• Task item: Every line below that mentions the word "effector" should be copied out.

• Provided material:
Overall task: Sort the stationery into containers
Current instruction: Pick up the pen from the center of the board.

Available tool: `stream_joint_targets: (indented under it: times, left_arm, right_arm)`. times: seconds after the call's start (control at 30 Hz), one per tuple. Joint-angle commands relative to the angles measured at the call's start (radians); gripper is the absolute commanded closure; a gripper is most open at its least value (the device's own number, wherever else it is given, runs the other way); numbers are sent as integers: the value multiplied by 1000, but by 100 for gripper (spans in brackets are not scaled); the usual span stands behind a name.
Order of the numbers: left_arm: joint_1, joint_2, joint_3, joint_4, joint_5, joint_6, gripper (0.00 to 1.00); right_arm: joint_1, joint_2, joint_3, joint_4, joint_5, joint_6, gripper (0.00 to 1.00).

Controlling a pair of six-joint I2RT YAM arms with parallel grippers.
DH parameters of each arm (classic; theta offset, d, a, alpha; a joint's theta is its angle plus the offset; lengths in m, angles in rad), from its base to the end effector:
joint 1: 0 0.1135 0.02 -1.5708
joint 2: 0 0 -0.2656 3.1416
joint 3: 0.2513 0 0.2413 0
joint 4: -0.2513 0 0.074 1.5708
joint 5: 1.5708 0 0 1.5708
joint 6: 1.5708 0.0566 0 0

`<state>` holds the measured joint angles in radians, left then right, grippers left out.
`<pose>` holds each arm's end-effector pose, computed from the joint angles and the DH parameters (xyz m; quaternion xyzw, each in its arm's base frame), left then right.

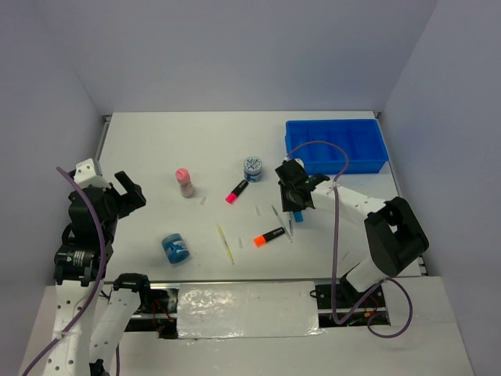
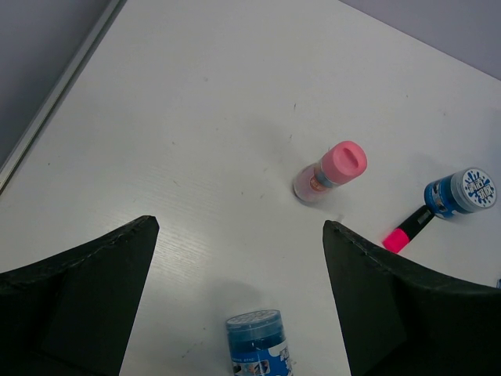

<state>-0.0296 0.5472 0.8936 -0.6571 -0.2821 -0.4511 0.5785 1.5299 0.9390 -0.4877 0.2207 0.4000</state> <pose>0.1153 0.0123 0.3482 -0.2483 0.7649 -0.0285 0.5936 0.2561 0.1524 0.1846 -0.0592 0.9625 0.0195 0.2639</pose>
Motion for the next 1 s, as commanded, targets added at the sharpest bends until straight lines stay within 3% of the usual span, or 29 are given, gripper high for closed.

• Response area:
DH parameters of each arm (classic; theta offset, d, a, alpha; a joint's theta is its angle plus the offset; lengths in m, angles in rad), from its base to the end effector:
`<pose>` holds each arm's end-effector pose, computed from the joint angles and the DH parameters (xyz m; quaternion xyzw, each in its arm's base frame), left then right.

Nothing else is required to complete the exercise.